O ministro Alexandre de Moraes, do Supremo Tribunal Federal (STF), mandou o Telegram bloquear os perfis bolsonaristas: @allandossantos, @tercalivre e @artigo220 na plataforma em até 24 horas sob pena de suspensão dos serviços da plataforma no país.
“A efetivação da determinação judicial de bloqueio deverá ocorrer no prazo máximo de 24 horas, sob pena de suspensão dos serviços do Telegram no Brasil, pelo prazo inicial de 48 horas” , determinou o ministro.
Moraes também disse que haverá uma multa diária de R$ 100 mil por perfil que não for bloqueado no prazo determinado. O despacho foi encaminhado à Polícia Federal.
A decisão de Moraes alcança 3 perfis ligados a Allan dos Santos, os 3 já tinham sido alvo de uma decisão de bloqueio proferida pelo ministro em janeiro em razão do bolsonarista “ter se utilizado do alcance de seus perfis nos aplicativos como parte da estrutura destinada à propagação de ataques ao Estado Democrático de Direito, ao Supremo Tribunal Federal, ao Tribunal Superior Eleitoral e ao Senado Federal”.
Moraes afirmou que a 1ª ordem de bloqueio, proferida em janeiro, não foi atendida pelo Telegram apesar das tentativas de contato realizadas pela Polícia Federal. Por conta disso, o ministro determinou que sua atual decisão seja encaminhada ao escritório de advocacia Araripes & Associados, que mantém uma procuração ativa do Telegram para representar a plataforma em processo de registro de propriedade intelectual.
TELEGARAM NA MIRA
O Telegram entrou na mira da Justiça Eleitoral por não contar com representantes do Brasil e não participar das tentativas de diálogo sobre desinformação nas redes sociais.

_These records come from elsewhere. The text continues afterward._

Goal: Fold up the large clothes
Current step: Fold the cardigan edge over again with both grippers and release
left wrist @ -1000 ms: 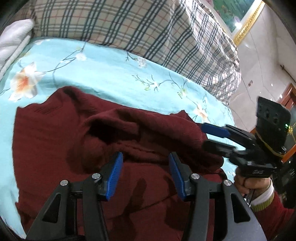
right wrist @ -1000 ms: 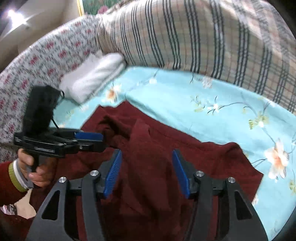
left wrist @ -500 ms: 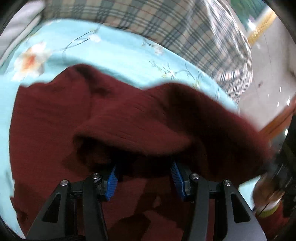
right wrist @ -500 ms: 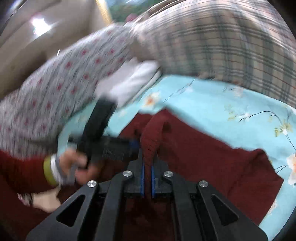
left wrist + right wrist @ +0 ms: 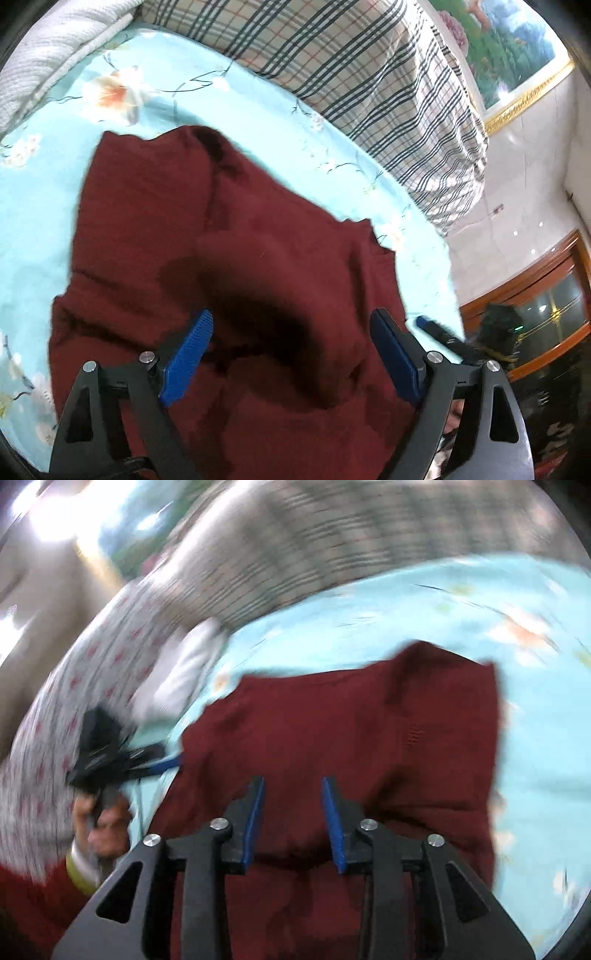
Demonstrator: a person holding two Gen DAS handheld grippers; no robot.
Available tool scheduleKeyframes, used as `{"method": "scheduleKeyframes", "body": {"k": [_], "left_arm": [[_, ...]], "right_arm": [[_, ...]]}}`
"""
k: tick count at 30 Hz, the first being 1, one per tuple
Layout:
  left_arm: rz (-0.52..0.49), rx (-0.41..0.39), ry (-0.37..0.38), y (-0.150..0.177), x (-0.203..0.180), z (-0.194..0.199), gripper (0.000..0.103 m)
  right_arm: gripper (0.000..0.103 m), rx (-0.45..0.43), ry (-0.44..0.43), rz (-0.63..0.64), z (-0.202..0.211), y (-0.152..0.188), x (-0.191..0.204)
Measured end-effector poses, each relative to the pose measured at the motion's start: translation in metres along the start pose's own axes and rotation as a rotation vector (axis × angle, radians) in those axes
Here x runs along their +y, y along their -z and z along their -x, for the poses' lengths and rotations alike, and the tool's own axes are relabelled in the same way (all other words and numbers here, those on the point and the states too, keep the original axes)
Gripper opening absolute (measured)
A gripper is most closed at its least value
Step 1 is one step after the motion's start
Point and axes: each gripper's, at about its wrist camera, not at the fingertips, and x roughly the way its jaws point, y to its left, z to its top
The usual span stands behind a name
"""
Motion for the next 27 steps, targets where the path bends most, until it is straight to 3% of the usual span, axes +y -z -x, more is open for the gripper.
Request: {"method": "scheduleKeyframes", "body": {"k": [2, 6, 8, 10, 11, 12, 13, 17, 19, 23, 27], "left_arm": [[0.015, 0.014, -0.02, -0.007, -0.003, -0.008, 0.087], [0.055, 0.031, -0.068, -0.006, 0.003, -0.022, 0.087], [0.061, 0.025, -0.071, 0.0, 0.009, -0.023, 0.082], [0.038, 0.015, -0.084, 0.006, 0.012, -0.024, 0.065], [0.019, 0.019, -0.088, 0.008, 0.011, -0.026, 0.046], [0.005, 0.029, -0.085, 0.01, 0.01, -0.029, 0.019], [-0.015, 0.04, -0.084, 0.011, 0.008, -0.032, 0.006], [-0.124, -0.054, -0.117, 0.014, -0.012, -0.019, 0.006], [-0.152, -0.101, -0.108, 0.017, -0.016, -0.012, 0.006], [-0.174, -0.081, -0.125, 0.03, -0.008, -0.025, 0.006], [-0.189, -0.032, -0.19, 0.044, -0.002, -0.042, 0.007]], "right_arm": [[0.045, 0.004, 0.031, -0.063, -0.004, 0.002, -0.011], [0.046, 0.018, 0.036, -0.122, -0.019, 0.002, -0.013], [0.047, 0.021, 0.044, -0.126, -0.025, 0.0, -0.012], [0.048, 0.048, 0.076, -0.119, -0.035, 0.002, -0.011], [0.048, 0.063, 0.094, -0.116, -0.039, 0.003, -0.011], [0.032, 0.079, 0.102, -0.114, -0.045, 0.002, -0.01], [0.005, 0.085, 0.095, -0.113, -0.047, 0.0, -0.01], [0.005, -0.132, 0.02, -0.081, -0.006, -0.013, -0.001], [0.005, -0.189, 0.035, -0.075, 0.006, -0.015, -0.004], [0.004, -0.08, 0.143, -0.119, -0.019, -0.003, -0.032], [0.007, -0.043, 0.157, -0.201, -0.019, 0.006, -0.046]]}}
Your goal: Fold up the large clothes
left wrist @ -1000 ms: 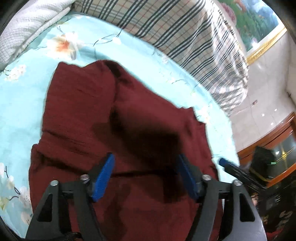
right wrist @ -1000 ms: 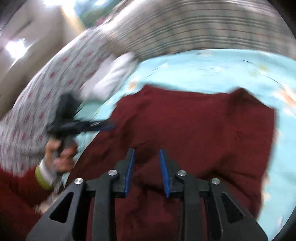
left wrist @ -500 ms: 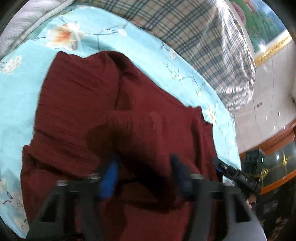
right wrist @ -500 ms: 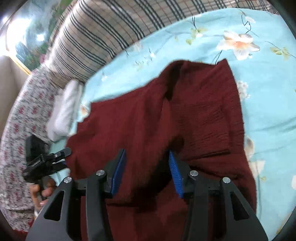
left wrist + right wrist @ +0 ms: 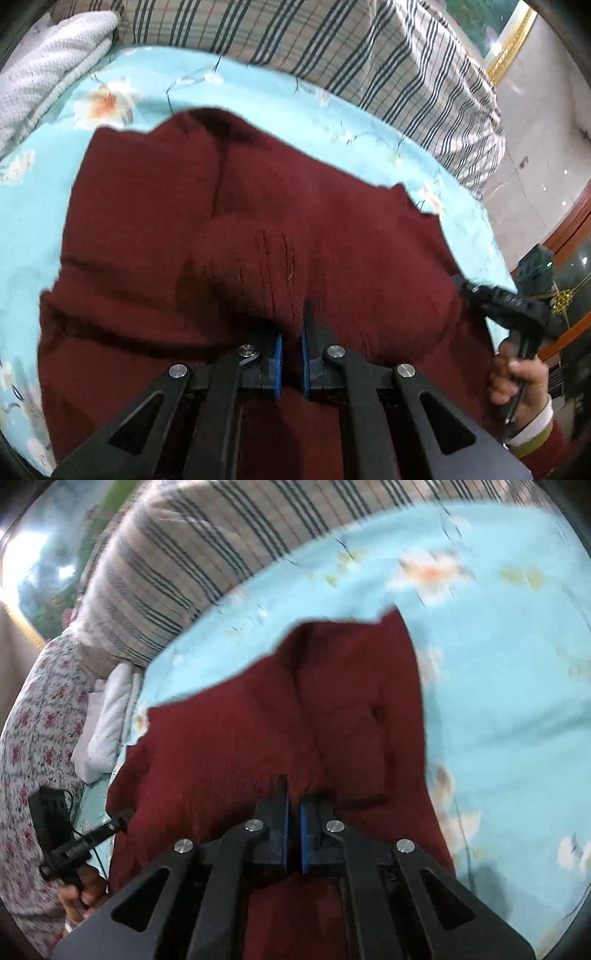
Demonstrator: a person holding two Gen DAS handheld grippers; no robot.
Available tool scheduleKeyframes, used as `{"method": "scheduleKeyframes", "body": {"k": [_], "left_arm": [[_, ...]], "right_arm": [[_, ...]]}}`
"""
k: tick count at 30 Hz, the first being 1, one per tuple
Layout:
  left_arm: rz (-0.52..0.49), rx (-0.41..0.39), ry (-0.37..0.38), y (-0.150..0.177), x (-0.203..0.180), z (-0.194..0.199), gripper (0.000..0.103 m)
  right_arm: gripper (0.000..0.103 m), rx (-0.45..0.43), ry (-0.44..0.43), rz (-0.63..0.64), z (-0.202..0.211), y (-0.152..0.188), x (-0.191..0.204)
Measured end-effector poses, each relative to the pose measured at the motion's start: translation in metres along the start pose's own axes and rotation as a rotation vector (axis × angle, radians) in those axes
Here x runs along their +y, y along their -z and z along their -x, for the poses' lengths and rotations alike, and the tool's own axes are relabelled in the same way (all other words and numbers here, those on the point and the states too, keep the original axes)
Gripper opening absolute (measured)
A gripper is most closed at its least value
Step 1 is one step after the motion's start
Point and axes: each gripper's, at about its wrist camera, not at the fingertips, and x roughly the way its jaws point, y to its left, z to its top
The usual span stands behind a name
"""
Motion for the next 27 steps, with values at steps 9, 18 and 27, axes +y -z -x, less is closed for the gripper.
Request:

Um ofício enviado pelo ministro Roberto Barroso a Dubai, sede do Telegram, voltou sem resposta. Manifestações semelhantes do Ministério Público Federal também não tiveram retorno.
Na 4ª feira (23.fev), o presidente do Tribunal Superior Eleitoral (TSE), ministro Edson Fachin, afirmou que a porta do diálogo com o Telegram ainda está aberta, mas que o tribunal não descartaria uma possível escalada caso a plataforma continue sem manter contato com a Justiça brasileira. “Nós estamos há algum tempo procurando o diálogo, iremos procurar por mais algum tempo.
Em isso se tornando infrutífero, daremos o passo seguinte como na partitura da música clássica: já passamos do pianíssimo, já cruzamos o piano e estamos nos aproximando do piano forte. Quiçá, chegaremos ao fortíssimo”, disse. (Poder 360).